→ What to do: Go over the records and copy every line with the string "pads".

________________

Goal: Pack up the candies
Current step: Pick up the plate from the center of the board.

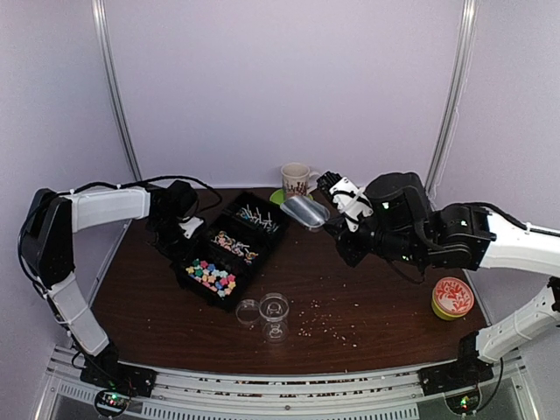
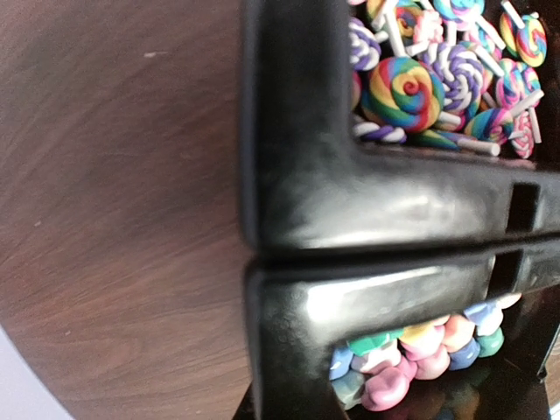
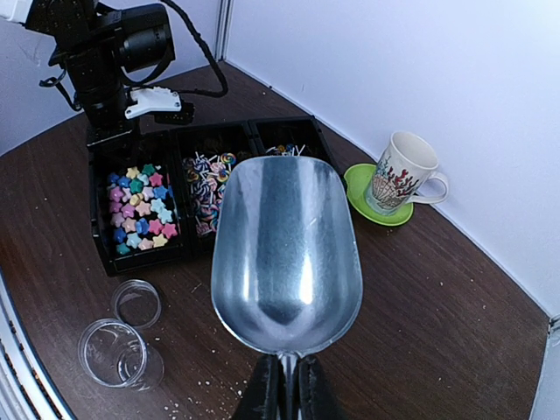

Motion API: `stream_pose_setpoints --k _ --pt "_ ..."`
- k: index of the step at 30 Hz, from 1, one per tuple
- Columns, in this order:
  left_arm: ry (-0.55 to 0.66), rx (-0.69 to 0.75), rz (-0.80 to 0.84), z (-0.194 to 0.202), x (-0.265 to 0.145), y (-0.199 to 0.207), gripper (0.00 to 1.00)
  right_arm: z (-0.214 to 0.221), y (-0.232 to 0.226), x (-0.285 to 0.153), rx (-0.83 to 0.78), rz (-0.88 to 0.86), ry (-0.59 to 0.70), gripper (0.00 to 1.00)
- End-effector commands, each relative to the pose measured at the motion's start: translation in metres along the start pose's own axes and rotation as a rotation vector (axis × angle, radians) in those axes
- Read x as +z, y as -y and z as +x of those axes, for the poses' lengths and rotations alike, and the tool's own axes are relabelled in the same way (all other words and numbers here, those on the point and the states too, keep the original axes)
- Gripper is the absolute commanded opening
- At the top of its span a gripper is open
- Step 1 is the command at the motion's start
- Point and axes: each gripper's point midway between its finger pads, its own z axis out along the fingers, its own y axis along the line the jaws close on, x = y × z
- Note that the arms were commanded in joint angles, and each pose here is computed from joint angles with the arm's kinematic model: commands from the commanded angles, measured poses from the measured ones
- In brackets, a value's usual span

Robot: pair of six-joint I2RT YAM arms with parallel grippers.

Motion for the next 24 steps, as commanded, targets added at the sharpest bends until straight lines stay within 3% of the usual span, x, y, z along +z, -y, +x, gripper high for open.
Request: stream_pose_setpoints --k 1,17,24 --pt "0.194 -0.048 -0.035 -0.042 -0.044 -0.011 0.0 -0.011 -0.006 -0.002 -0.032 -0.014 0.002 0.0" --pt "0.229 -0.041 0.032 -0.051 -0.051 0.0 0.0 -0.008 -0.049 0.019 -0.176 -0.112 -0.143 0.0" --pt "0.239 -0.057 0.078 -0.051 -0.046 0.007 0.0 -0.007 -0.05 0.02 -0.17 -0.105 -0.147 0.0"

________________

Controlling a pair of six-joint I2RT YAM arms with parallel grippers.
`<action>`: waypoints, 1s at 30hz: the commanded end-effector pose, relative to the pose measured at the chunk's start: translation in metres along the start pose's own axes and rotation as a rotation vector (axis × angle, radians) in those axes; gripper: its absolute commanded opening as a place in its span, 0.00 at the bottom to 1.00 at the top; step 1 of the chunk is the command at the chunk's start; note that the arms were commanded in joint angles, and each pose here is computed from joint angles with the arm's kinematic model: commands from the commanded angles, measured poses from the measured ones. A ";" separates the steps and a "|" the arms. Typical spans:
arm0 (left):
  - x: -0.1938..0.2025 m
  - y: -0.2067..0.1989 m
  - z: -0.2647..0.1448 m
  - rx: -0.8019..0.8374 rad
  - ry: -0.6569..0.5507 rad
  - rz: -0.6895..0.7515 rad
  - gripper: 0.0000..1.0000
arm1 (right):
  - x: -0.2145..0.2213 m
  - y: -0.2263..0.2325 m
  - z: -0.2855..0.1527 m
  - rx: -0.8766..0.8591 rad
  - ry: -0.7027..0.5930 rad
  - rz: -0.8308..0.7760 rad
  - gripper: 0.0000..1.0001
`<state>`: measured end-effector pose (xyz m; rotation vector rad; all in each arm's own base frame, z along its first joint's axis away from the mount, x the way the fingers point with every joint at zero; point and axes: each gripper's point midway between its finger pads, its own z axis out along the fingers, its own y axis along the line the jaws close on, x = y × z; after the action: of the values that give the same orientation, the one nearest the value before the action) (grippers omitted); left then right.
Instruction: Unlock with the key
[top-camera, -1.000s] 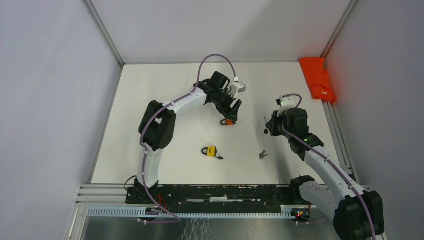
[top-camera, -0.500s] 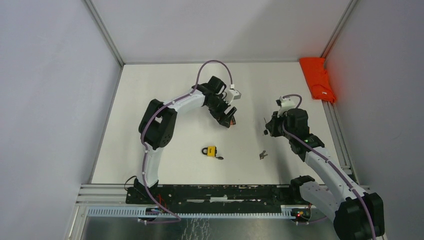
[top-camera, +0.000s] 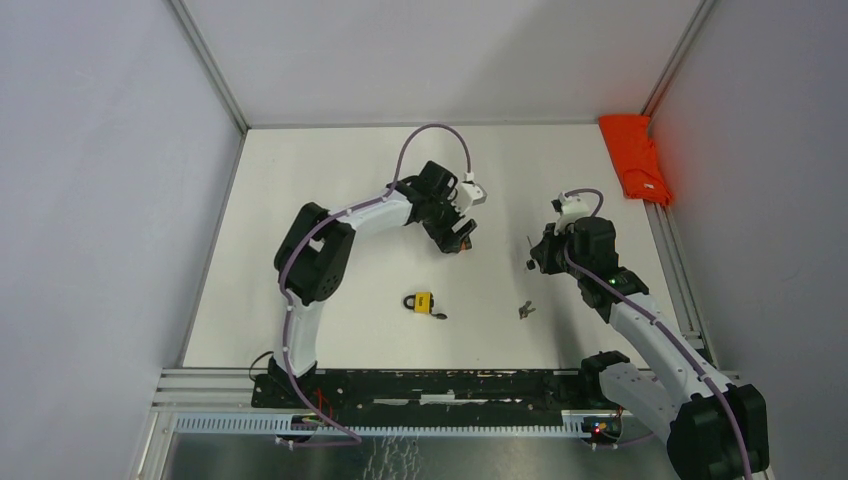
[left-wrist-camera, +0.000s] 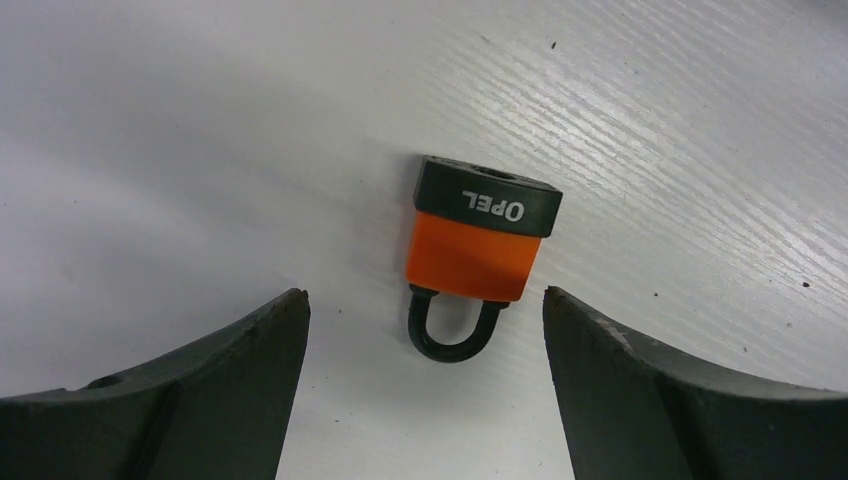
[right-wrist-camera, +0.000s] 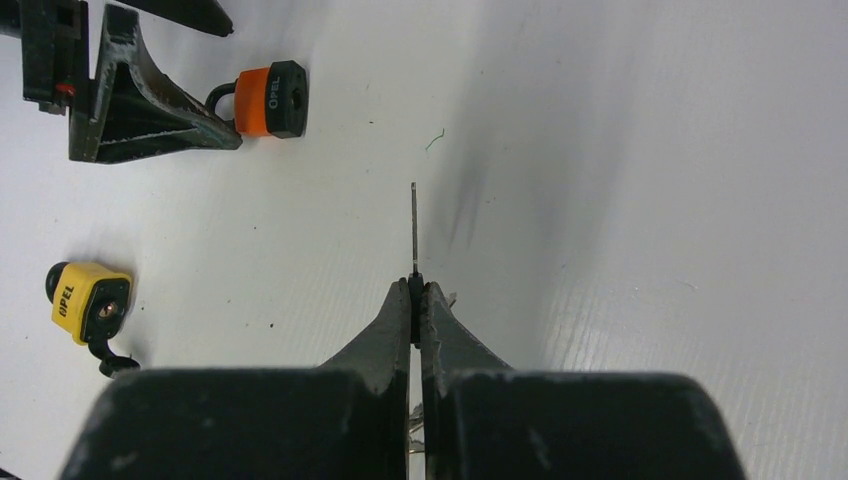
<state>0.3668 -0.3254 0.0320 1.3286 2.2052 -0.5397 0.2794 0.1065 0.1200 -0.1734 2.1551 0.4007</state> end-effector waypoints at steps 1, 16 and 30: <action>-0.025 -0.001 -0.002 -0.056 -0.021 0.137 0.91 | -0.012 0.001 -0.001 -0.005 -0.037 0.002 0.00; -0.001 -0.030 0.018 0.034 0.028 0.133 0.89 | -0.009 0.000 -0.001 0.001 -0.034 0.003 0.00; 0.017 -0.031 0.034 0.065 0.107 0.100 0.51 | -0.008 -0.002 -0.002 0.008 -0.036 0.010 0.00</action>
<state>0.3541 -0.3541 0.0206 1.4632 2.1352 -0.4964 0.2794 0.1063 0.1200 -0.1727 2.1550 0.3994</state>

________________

→ Output below:
- Point and axes: each gripper's point midway between its finger pads, its own z axis out along the fingers, its own y axis along the line the jaws close on, x = y × z
`<state>`: measured end-effector pose (xyz m; rotation vector rad; all in each arm's own base frame, z along its first joint's axis away from the mount, x the way the fingers point with every joint at zero; point and axes: each gripper's point midway between its finger pads, its own z axis out along the fingers, its own y axis along the line the jaws close on, x = y × z; after the action: of the values that give the same orientation, the one nearest the value before the action) (grippers omitted); left then right.

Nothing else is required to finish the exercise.